* Problem details
Your response should be the complete data, transcribed exactly.
Data block below:
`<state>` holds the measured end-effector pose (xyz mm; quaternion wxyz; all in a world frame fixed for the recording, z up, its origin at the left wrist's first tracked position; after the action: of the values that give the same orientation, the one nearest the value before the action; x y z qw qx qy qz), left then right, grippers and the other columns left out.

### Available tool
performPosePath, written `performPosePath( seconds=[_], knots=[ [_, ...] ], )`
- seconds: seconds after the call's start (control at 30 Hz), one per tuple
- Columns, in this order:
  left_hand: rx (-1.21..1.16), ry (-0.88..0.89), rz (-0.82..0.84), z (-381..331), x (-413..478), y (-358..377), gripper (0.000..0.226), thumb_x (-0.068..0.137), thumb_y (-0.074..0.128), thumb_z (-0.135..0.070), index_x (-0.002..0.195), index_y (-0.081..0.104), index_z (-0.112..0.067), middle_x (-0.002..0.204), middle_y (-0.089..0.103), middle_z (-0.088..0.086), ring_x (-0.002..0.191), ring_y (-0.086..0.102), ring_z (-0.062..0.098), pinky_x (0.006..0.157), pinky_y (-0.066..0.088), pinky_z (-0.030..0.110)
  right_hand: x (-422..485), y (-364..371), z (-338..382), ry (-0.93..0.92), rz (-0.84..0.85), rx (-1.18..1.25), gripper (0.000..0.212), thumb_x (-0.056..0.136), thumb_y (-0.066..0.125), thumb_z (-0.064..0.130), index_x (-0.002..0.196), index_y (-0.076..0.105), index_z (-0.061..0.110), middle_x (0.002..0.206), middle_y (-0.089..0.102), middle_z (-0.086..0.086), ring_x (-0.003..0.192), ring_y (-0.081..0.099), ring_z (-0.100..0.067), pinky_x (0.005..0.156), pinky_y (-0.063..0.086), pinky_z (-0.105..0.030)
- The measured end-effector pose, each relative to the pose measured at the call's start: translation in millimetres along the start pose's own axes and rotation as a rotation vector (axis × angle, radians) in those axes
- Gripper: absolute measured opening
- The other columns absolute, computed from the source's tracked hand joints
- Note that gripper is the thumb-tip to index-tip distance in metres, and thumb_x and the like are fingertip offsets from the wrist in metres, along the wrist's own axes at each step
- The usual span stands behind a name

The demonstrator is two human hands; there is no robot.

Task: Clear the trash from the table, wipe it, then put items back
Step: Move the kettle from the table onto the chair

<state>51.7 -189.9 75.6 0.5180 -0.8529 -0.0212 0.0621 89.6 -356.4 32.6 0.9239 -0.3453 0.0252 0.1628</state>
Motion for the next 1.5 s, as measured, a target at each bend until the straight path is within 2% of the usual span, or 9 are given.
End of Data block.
* Answer area
`<state>` holds the measured end-effector pose (xyz mm; quaternion wxyz; all in a world frame fixed for the recording, z up, its origin at the left wrist's first tracked position; after the action: of the values that give the same orientation, the one nearest the value before the action; x y z qw qx qy qz), left then right, grippers and the other columns left out.

### Available tool
performPosePath, written `performPosePath( seconds=[_], knots=[ [_, ...] ], )`
- seconds: seconds after the call's start (control at 30 Hz), one per tuple
- Columns, in this order:
  left_hand: rx (-1.21..1.16), ry (-0.88..0.89), rz (-0.82..0.84), z (-381..331), x (-413..478), y (-358..377), gripper (0.000..0.226), thumb_x (-0.068..0.137), thumb_y (-0.074..0.128), thumb_z (-0.135..0.070), index_x (-0.002..0.195), index_y (-0.081..0.104), index_z (-0.112..0.067), middle_x (-0.002..0.204), middle_y (-0.089..0.103), middle_z (-0.088..0.086), ring_x (-0.002..0.191), ring_y (-0.086..0.102), ring_z (-0.062..0.098), pinky_x (0.006..0.157), pinky_y (-0.066..0.088), pinky_z (-0.030..0.110)
  right_hand: x (-422..485), y (-364..371), z (-338..382), ry (-0.93..0.92), rz (-0.84..0.85), rx (-1.18..1.25), gripper (0.000..0.212), thumb_x (-0.056..0.136), thumb_y (-0.066..0.125), thumb_z (-0.064..0.130), index_x (-0.002..0.196), index_y (-0.076..0.105), index_z (-0.061..0.110), middle_x (0.002..0.206), middle_y (-0.089..0.102), middle_z (-0.086..0.086), ring_x (-0.003..0.192), ring_y (-0.081..0.099), ring_z (-0.100..0.067), pinky_x (0.005..0.156), pinky_y (-0.063..0.086), pinky_z (-0.105..0.030)
- The measured end-effector pose, each relative to the pose measured at the call's start: translation in millimetres along the start pose's own axes and rotation as a rotation vector (axis × angle, radians) in those axes
- Gripper: absolute measured opening
- The other columns absolute, computed from the source's tracked hand joints
- Note that gripper is the thumb-tip to index-tip distance in metres, and thumb_x and the like are fingertip offsets from the wrist in metres, along the wrist's own axes at each step
- The usual span stands behind a name

The demonstrator is two human hands; there is no robot.

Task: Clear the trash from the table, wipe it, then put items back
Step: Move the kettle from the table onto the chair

<state>51.7 -189.9 75.6 0.5180 -0.8529 -0.0212 0.0621 89.6 -356.4 32.6 0.9239 -0.3453 0.0252 0.1628</state>
Motion for the next 1.5 s, as measured, a target at each bend until the straight path is within 2% of the usual span, or 9 are given.

With this, the exercise is complete.